- Relator(a)
- Maria Helena Mallmann
- Órgão julgador
- 2ª Turma
- Data do julgamento
- 23/02/2022
- Data de publicação
- 25/02/2022
TST – Agravo 0020624-98.2017.5.04.0661, Rel. Maria Helena Mallmann, 2ª Turma, j. 23/02/2022, p. 25/02/2022
EMENTA: AGRAVO. AGRAVO DE INSTRUMENTO. RESPONSABILIDADE SUBSIDIÁRIA. TOMADOR DE SERVIÇOS. FISCALIZAÇÃO NÃO DEMONSTRADA. ÔNUS DA PROVA ATRIBUÍDO AO ENTE PÚBLICO. Não merece reparos a decisão agravada.

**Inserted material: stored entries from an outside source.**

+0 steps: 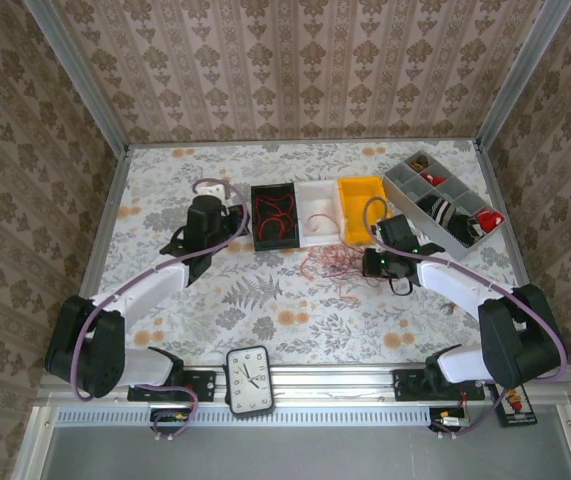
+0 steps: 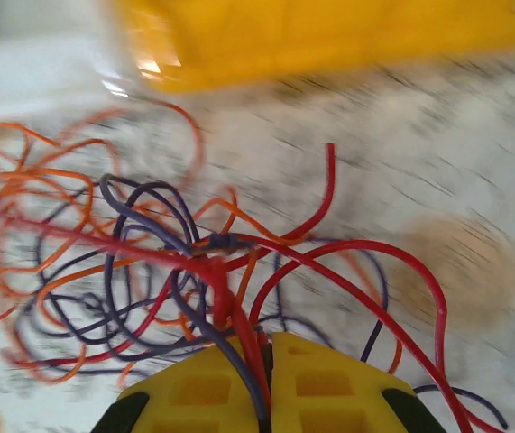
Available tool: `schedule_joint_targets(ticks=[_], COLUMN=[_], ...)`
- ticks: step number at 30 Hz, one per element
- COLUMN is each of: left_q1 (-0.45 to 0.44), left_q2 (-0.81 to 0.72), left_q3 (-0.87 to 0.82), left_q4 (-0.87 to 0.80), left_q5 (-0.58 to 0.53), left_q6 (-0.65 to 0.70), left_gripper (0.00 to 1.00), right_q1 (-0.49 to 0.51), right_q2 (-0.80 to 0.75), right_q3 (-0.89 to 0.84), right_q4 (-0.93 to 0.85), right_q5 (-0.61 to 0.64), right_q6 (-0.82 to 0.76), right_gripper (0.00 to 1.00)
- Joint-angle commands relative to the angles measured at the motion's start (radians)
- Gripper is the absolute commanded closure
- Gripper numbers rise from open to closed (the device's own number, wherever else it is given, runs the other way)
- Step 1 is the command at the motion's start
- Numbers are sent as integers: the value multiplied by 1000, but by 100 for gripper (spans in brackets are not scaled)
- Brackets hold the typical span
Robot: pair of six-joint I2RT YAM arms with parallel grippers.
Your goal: Untangle the cables
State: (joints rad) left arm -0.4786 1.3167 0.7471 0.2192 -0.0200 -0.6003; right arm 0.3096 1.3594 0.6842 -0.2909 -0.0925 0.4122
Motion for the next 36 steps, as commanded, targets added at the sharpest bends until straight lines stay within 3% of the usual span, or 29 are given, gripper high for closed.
schedule_joint_targets(ticks=[1, 4, 9, 11, 14, 18, 20, 27, 33, 34, 36], left_q1=[0, -2, -28, -56, -114, -159, -161, -166, -190, -193, -197], left_q2=[-14, 12, 128, 176, 242, 328, 374, 501, 535, 536, 546], left_q3=[-13, -9, 62, 104, 184, 281, 323, 448, 504, 509, 531], left_q4=[27, 66, 147, 141, 77, 44, 36, -27, -140, -155, -203], left_q5=[-76, 13, 443, 549, 598, 647, 685, 777, 774, 777, 797], left_q6=[-25, 1, 79, 103, 180, 237, 238, 265, 344, 353, 379], left_gripper=[100, 100, 98, 87, 63, 47, 44, 43, 45, 47, 64], right_q1=[-32, -47, -46, -47, -46, -35, -32, -26, -26, -25, -26], right_q2=[-49, -64, -80, -78, -75, -70, -65, -78, -81, -83, -86], right_q3=[-35, -49, -58, -60, -62, -63, -61, -61, -61, -61, -60], right_q4=[-94, -80, -41, -23, -7, 0, -4, -11, -12, -11, -8], right_q5=[57, 29, -38, -73, -119, -145, -145, -132, -121, -117, -116], right_q6=[47, 40, 14, 2, -18, -31, -35, -36, -32, -31, -31], right_gripper=[89, 87, 93, 93, 93, 93, 93, 93, 92, 92, 92])
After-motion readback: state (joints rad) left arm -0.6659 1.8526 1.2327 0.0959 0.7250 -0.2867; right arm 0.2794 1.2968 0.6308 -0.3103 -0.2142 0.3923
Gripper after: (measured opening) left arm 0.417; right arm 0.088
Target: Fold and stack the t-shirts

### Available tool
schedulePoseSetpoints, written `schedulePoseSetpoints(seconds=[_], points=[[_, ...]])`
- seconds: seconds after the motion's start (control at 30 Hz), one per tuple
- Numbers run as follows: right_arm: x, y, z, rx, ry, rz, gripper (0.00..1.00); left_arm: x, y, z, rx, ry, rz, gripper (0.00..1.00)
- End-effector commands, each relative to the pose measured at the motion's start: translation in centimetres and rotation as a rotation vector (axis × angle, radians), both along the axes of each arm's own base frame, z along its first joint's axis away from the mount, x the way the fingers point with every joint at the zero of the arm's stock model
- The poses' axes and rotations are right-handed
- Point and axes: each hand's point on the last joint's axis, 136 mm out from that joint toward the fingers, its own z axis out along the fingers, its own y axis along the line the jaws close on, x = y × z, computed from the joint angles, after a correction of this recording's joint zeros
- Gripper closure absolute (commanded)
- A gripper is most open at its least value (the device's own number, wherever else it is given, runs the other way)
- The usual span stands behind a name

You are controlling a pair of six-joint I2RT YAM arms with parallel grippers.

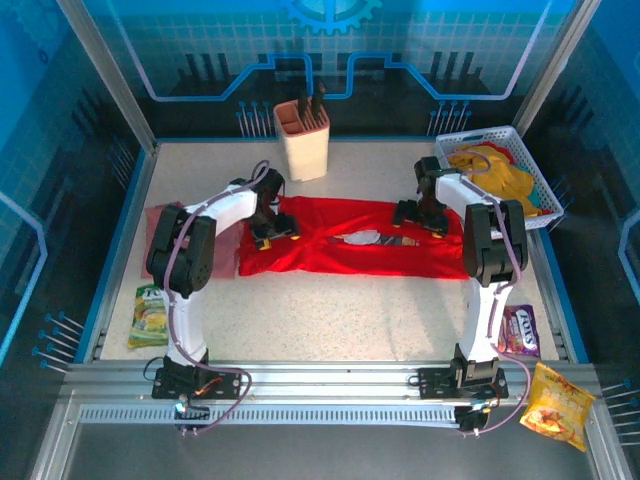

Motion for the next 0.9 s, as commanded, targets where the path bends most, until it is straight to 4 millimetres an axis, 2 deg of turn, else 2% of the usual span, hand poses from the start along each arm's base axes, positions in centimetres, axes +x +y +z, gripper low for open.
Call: schedulePoseSetpoints(seconds=[0.0, 0.3, 0.37, 0.53, 0.7, 0.8, 0.87], points=[[-4.0, 1.8, -0.8, 0.037, 0.119, 0.003, 0.00, -0.4, -0.4, -0.8, -0.018, 0.042, -0.031, 0.26], [-7.1, 4.6, 0.8, -0.018, 0.057, 0.095, 0.00, 0.0, -0.7, -0.7, -0.019, 0.044, -0.051, 0.26], [-7.5, 4.4, 1.4, -0.059, 0.023, 0.107, 0.00, 0.0, -0.7, -0.8, -0.019, 0.048, -0.056, 0.27], [-7.2, 2.3, 3.2, -0.172, -0.026, 0.132, 0.00, -0.1, -0.6, -0.5, -0.020, 0.037, -0.056, 0.27], [-5.1, -0.2, 7.6, -0.309, -0.217, 0.131, 0.00, 0.1, -0.9, 0.3, -0.036, 0.015, -0.056, 0.26], [-4.3, -0.8, 10.4, -0.336, -0.321, 0.127, 0.00, 0.0, -0.9, 0.8, -0.041, 0.006, -0.056, 0.26], [-4.0, -0.7, 11.5, -0.322, -0.370, 0.142, 0.00, 0.0, -0.8, 1.2, -0.039, -0.006, -0.059, 0.26]])
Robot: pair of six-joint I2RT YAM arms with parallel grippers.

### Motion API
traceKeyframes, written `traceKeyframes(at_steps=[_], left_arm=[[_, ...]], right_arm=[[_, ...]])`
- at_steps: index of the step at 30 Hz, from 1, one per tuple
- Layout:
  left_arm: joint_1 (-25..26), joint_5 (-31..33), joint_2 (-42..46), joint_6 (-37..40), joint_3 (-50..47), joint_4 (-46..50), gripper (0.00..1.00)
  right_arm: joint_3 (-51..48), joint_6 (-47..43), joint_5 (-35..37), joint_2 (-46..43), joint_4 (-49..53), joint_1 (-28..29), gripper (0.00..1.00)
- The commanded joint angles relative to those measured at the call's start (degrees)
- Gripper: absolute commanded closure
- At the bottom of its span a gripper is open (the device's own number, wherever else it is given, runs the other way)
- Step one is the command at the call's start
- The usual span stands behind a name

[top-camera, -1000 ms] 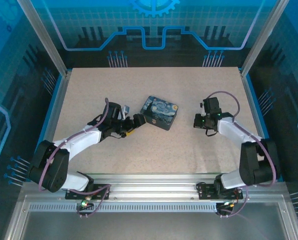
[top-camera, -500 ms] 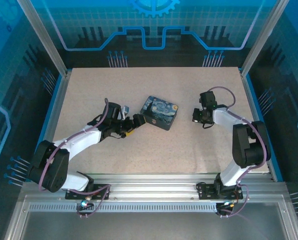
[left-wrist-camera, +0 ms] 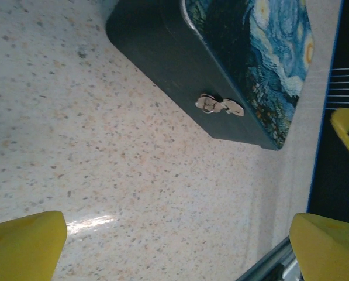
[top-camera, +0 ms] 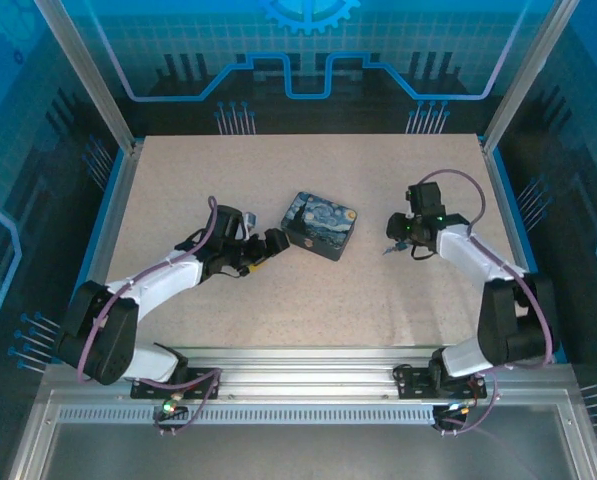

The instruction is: Unlock the padlock with the key

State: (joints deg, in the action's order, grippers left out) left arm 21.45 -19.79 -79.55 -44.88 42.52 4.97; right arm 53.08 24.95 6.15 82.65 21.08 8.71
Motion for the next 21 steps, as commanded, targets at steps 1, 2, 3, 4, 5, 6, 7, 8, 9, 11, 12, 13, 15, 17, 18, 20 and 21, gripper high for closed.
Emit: traceKeyframes(at_steps=[1,2,3,4,5,6,7,8,9,11,12,13,15,17,18,20,21], left_arm=[[-0.85,5.97,3.37,4.24,3.49,5.62,0.01],[-0.96,7.38,3.84,5.03,4.39,6.94,0.01],[-1.14,8.31,4.11,5.55,5.09,7.87,0.01],[-1.36,9.18,4.42,6.25,5.82,8.68,0.01],[-1.62,10.15,4.63,7.12,6.75,9.64,0.01],[-1.74,11.40,4.76,7.93,7.76,10.53,0.01],[-1.92,13.24,4.89,8.77,8.69,11.48,0.01],[-2.02,14.97,5.04,9.68,9.40,12.23,0.01],[-2.12,17.79,5.26,10.93,10.10,12.80,0.01],[-2.12,23.92,6.09,13.75,10.49,12.48,0.01],[-2.12,27.54,6.84,15.81,10.00,10.90,0.01],[-2.12,30.08,7.69,18.98,8.79,8.07,0.01],[-2.41,34.72,8.69,23.65,7.22,3.94,0.01],[-3.45,38.55,8.22,29.39,5.79,-0.76,0.01],[-4.05,40.24,7.81,32.11,4.46,-4.37,0.01],[-5.53,43.04,6.78,36.73,1.04,-11.90,0.01],[-6.69,43.88,6.10,37.69,-0.56,-15.80,0.01]], right_arm=[[-2.35,-0.35,1.91,-5.30,2.81,0.61,0.36],[-2.37,-0.65,2.05,-6.63,2.86,0.61,0.00],[-2.37,-0.62,2.34,-7.52,3.15,0.61,0.00],[-2.36,-0.74,2.61,-8.75,3.32,0.69,0.00],[-3.81,-1.04,2.71,-9.58,3.11,0.73,0.00],[-4.18,-1.26,3.09,-10.59,2.92,0.78,0.00],[-4.34,-1.53,3.82,-11.63,2.78,0.90,0.00],[-4.46,-1.95,4.39,-12.28,2.47,1.00,0.00],[-4.71,-2.41,5.37,-12.99,1.94,1.10,0.00],[-5.01,-2.88,7.12,-13.75,0.85,1.13,0.00],[-5.08,-3.19,9.01,-13.83,-0.17,1.21,0.00],[-5.45,-3.29,11.00,-14.03,-1.33,1.29,0.00],[-7.03,-4.38,14.08,-14.42,-4.88,1.49,0.00],[-10.74,-8.87,17.59,-15.10,-13.93,2.17,0.00],[-12.83,-11.31,19.72,-14.98,-18.50,2.68,0.00],[-16.02,-13.77,25.24,-13.81,-25.76,3.09,0.00],[-16.64,-14.89,26.99,-12.39,-27.82,2.77,0.00]])
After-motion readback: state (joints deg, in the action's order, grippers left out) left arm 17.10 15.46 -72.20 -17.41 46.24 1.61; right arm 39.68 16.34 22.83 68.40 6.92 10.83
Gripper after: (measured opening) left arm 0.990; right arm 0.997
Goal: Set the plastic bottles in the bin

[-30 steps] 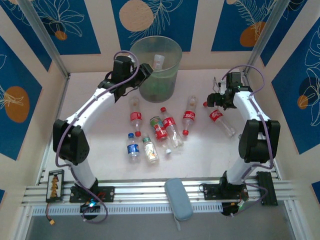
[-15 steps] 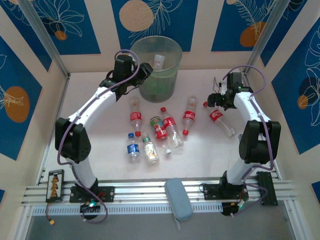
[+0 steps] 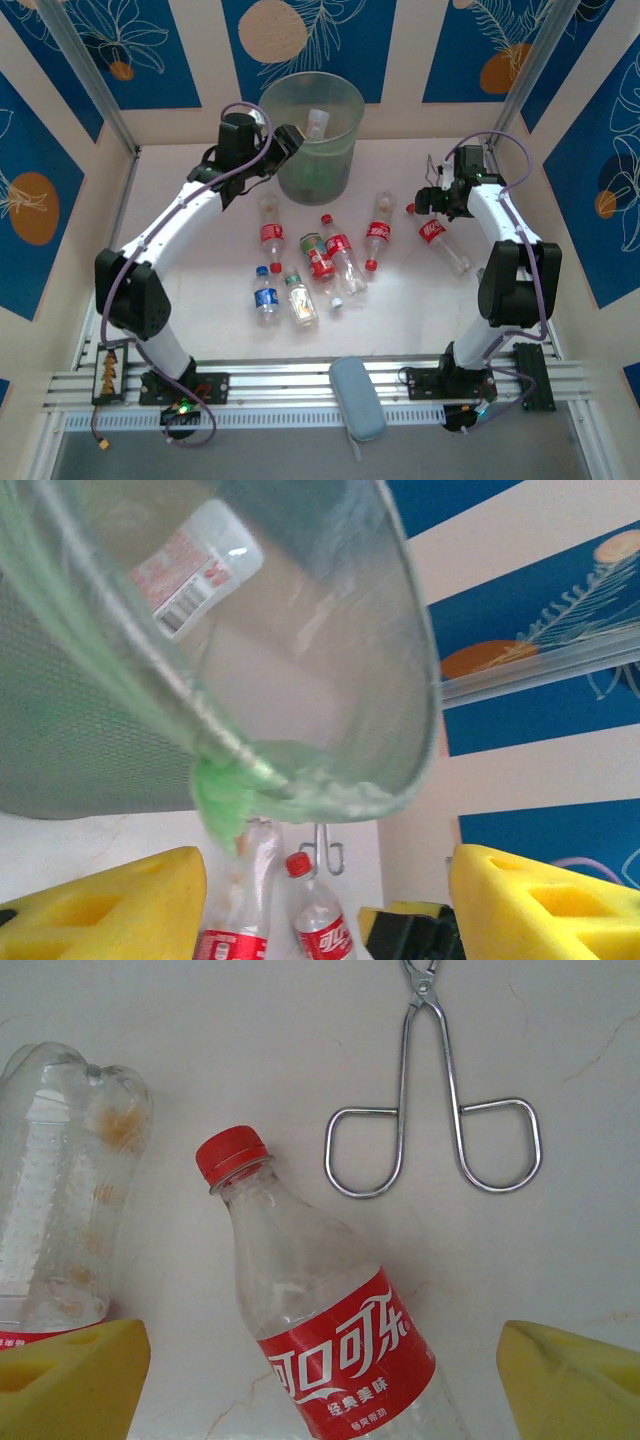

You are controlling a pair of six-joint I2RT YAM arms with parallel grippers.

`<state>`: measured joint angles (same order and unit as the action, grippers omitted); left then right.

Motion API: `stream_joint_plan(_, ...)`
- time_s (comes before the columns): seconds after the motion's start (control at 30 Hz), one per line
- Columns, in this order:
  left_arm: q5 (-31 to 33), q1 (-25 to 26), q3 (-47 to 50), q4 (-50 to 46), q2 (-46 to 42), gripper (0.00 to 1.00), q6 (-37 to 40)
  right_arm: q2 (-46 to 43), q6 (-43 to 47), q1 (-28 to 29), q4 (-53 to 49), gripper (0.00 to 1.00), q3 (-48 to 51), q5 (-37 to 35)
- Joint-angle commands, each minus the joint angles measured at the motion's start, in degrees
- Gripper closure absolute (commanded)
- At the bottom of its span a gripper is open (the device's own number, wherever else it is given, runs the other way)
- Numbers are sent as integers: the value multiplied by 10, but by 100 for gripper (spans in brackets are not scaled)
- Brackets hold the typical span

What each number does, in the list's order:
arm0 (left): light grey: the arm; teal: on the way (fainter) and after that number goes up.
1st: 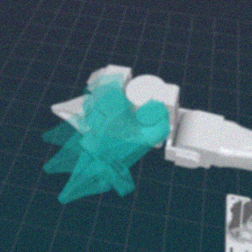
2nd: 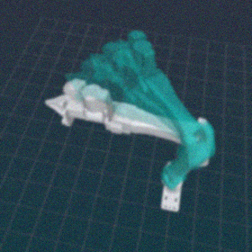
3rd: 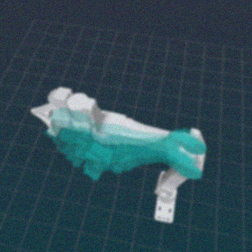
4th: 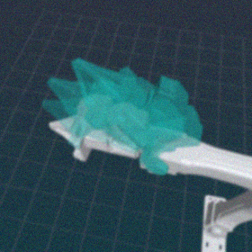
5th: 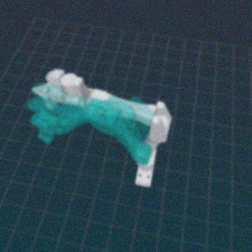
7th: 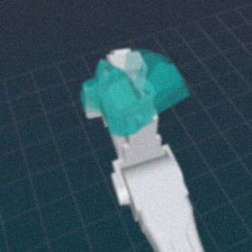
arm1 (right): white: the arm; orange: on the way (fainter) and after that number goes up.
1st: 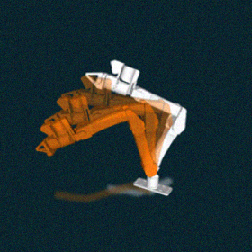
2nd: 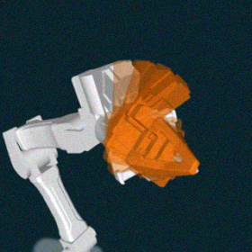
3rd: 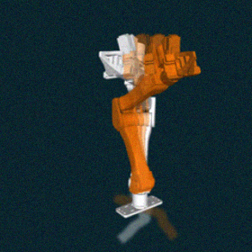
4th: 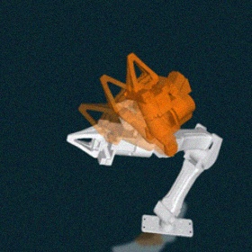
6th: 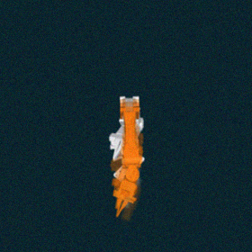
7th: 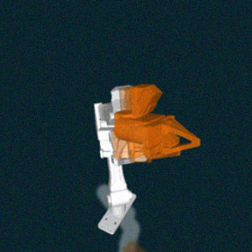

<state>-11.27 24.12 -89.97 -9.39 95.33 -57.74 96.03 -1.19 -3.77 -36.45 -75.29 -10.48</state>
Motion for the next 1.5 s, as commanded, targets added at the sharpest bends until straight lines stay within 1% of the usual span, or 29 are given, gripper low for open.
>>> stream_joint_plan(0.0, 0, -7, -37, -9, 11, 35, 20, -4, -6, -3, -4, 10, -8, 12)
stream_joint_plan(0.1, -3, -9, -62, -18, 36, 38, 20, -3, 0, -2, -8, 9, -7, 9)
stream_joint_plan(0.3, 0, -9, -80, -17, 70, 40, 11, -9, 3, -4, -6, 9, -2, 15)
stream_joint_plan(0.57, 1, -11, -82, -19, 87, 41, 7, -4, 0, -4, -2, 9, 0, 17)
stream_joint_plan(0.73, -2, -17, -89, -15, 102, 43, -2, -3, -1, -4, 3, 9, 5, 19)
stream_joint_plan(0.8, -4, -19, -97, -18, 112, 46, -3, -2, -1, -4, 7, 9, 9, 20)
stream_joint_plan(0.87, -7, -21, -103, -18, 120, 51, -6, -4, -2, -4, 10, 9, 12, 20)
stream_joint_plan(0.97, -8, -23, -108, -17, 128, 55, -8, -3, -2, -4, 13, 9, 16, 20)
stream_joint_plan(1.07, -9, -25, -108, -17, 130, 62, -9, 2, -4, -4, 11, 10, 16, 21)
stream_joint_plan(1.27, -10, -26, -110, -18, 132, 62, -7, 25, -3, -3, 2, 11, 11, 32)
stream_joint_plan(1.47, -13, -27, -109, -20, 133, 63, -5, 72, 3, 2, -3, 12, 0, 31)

A SBDI-1 do TST, no julgamento do processo nº E-RR-925-07.2016.5.05.0281, ocorrido em 12/12/2019, sob o entendimento de que o STF, ao fixar o alcance do Tema 246, não se manifestou sobre o ônus da prova, por se tratar de matéria infraconstitucional, decidiu que é do Poder Público, tomador dos serviços, o ônus de demonstrar que fiscalizou de forma adequada o contrato de prestação de serviços, suplantando, assim, o entendimento de que seria do empregado tal encargo processual. Nesses termos, se o ente público não demonstra a efetiva fiscalização sobre o contrato, deve ser responsabilizado subsidiariamente pela satisfação das obrigações trabalhistas inadimplidas pela empregadora. No caso dos autos, observa-se que a condenação subsidiária fundou-se na ausência de prova de fiscalização. Assim, a decisão regional está em harmonia com a compreensão do órgão uniformizador interno desta Corte Superior. Portanto, deve ser mantida a responsabilidade subsidiária do ente público tomador dos serviços. Agravo não provido . (Tribunal Superior do Trabalho (2ª Turma). Acórdão: 0020624-98.2017.5.04.0661. Relator(a): MARIA HELENA MALLMANN. Data de julgamento: 23/02/2022. Juntado aos autos em 25/02/2022.)